Glue running in Docker not able to find com.mysql.cj.jdbc.Driver

0

Following along with this blog post I'm attempting to debug/breakpoint my glue tasks running in VS Code using amazon/aws-glue-libs:glue_libs_3.0.0_image_01.

I can get up to the point where the job executes and I can step through the code right up until the point I try and connect to RDS to fetch data.
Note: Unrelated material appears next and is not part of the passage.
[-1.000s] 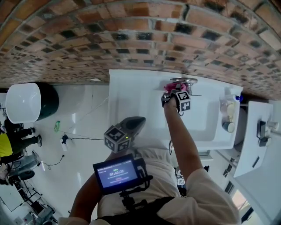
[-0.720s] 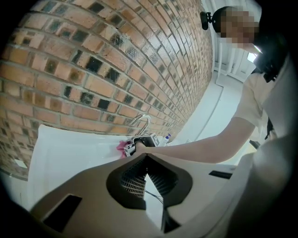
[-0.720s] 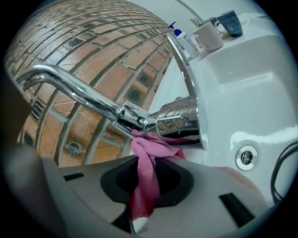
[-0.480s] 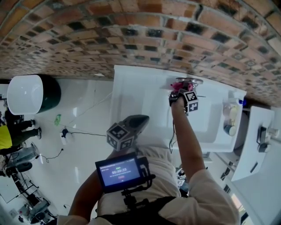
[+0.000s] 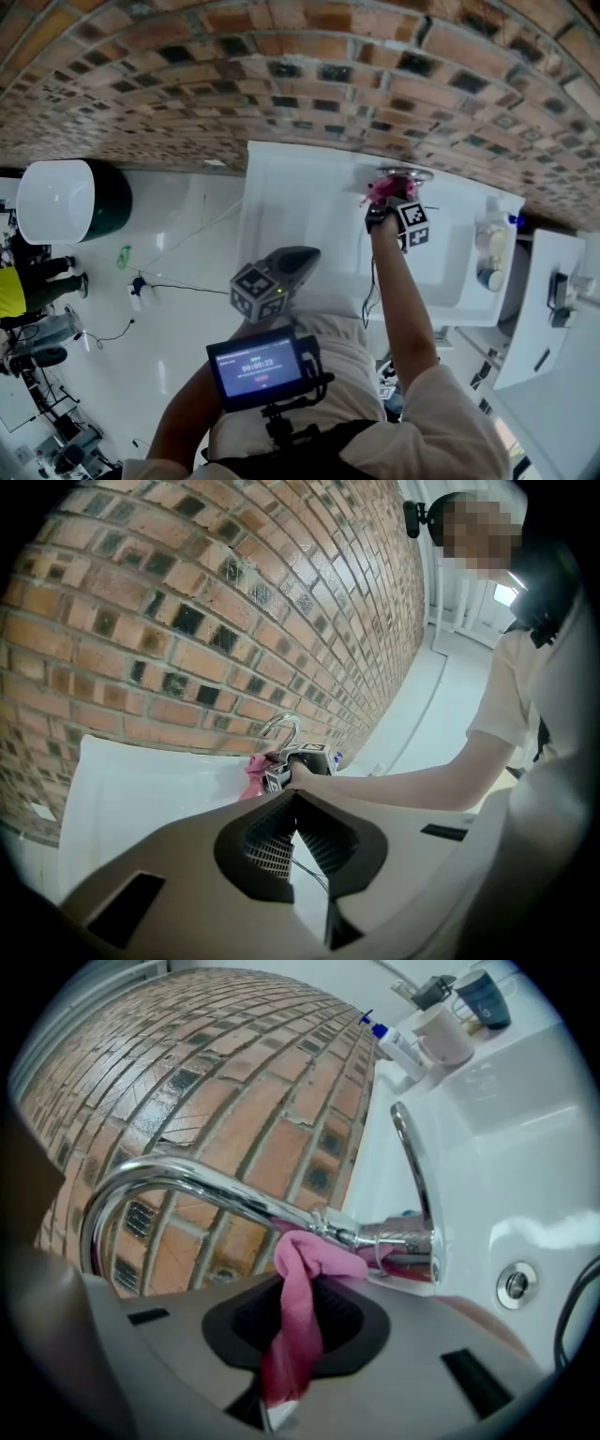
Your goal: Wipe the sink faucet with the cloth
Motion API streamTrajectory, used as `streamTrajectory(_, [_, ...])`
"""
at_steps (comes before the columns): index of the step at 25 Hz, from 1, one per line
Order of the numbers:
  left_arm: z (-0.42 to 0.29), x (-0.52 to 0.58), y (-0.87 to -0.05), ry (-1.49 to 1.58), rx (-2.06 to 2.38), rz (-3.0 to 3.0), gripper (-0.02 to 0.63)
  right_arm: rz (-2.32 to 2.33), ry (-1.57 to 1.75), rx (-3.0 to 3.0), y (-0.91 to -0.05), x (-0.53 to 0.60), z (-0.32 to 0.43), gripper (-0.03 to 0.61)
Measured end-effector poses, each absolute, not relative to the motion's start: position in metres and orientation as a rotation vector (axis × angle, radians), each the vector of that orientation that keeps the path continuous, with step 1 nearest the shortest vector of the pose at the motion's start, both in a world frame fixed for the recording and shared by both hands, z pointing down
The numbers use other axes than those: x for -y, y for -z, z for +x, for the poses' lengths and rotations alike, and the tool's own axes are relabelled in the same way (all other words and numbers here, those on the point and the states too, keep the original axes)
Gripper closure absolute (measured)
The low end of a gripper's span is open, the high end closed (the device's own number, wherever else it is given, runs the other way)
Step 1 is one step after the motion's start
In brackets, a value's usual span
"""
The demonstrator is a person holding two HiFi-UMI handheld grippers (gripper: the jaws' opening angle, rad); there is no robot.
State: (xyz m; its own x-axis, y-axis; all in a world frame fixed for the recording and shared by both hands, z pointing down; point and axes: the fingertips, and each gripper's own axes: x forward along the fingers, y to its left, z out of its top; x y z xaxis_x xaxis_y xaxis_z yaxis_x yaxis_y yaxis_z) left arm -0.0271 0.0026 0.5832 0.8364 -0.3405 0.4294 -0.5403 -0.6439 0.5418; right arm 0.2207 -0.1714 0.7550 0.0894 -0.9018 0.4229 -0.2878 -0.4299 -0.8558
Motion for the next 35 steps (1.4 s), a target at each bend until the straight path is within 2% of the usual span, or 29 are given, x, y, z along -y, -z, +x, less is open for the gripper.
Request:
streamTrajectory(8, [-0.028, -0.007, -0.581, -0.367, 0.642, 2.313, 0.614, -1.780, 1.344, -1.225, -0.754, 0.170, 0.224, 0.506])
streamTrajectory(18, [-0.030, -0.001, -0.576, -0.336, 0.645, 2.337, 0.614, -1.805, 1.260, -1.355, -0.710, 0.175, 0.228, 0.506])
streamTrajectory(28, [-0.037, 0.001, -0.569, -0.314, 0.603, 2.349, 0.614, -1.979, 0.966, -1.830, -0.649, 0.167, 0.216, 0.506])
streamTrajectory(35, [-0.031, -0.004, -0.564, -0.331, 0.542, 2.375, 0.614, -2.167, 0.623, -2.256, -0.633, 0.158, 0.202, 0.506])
As soon as I do I get back

An error occurred while calling o47.getDynamicFrame.
: java.lang.ClassNotFoundException: com.mysql.cj.jdbc.Driver
	at java.net.URLClassLoader.findClass(URLClassLoader.java:387)
	at java.lang.ClassLoader.loadClass(ClassLoader.java:418)
	at sun.misc.Launcher$AppClassLoader.loadClass(Launcher.java:352)
	at java.lang.ClassLoader.loadClass(ClassLoader.java:351)
	at java.lang.Class.forName0(Native Method)
	at java.lang.Class.forName(Class.java:264)
	at com.amazonaws.services.glue.util.JDBCUtils.loadDriver(JDBCUtils.scala:214)
	at com.amazonaws.services.glue.util.JDBCUtils.loadDriver$(JDBCUtils.scala:212)
	at com.amazonaws.services.glue.util.MySQLUtils$.loadDriver(JDBCUtils.scala:490)
	at com.amazonaws.services.glue.util.JDBCWrapper.getRawConnection(JDBCUtils.scala:746)
	at com.amazonaws.services.glue.JDBCDataSource.getPrimaryKeys(DataSource.scala:1006)
	at com.amazonaws.services.glue.JDBCDataSource.$anonfun$getJdbcJobBookmark$1(DataSource.scala:878)
	at scala.collection.MapLike.getOrElse(MapLike.scala:131)
	at scala.collection.MapLike.getOrElse$(MapLike.scala:129)
	at scala.collection.AbstractMap.getOrElse(Map.scala:63)
	at com.amazonaws.services.glue.JDBCDataSource.getJdbcJobBookmark(DataSource.scala:878)
	at com.amazonaws.services.glue.JDBCDataSource.getDynamicFrame(DataSource.scala:953)
	at com.amazonaws.services.glue.DataSource.getDynamicFrame(DataSource.scala:99)
	at com.amazonaws.services.glue.DataSource.getDynamicFrame$(DataSource.scala:99)
	at com.amazonaws.services.glue.SparkSQLDataSource.getDynamicFrame(DataSource.scala:714)
	at sun.reflect.NativeMethodAccessorImpl.invoke0(Native Method)
	at sun.reflect.NativeMethodAccessorImpl.invoke(NativeMethodAccessorImpl.java:62)
	at sun.reflect.DelegatingMethodAccessorImpl.invoke(DelegatingMethodAccessorImpl.java:43)
	at java.lang.reflect.Method.invoke(Method.java:498)
	at py4j.reflection.MethodInvoker.invoke(MethodInvoker.java:244)
	at py4j.reflection.ReflectionEngine.invoke(ReflectionEngine.java:357)
	at py4j.Gateway.invoke(Gateway.java:282)
	at py4j.commands.AbstractCommand.invokeMethod(AbstractCommand.java:132)
	at py4j.commands.CallCommand.execute(CallCommand.java:79)
	at py4j.GatewayConnection.run(GatewayConnection.java:238)
	at java.lang.Thread.run(Thread.java:750)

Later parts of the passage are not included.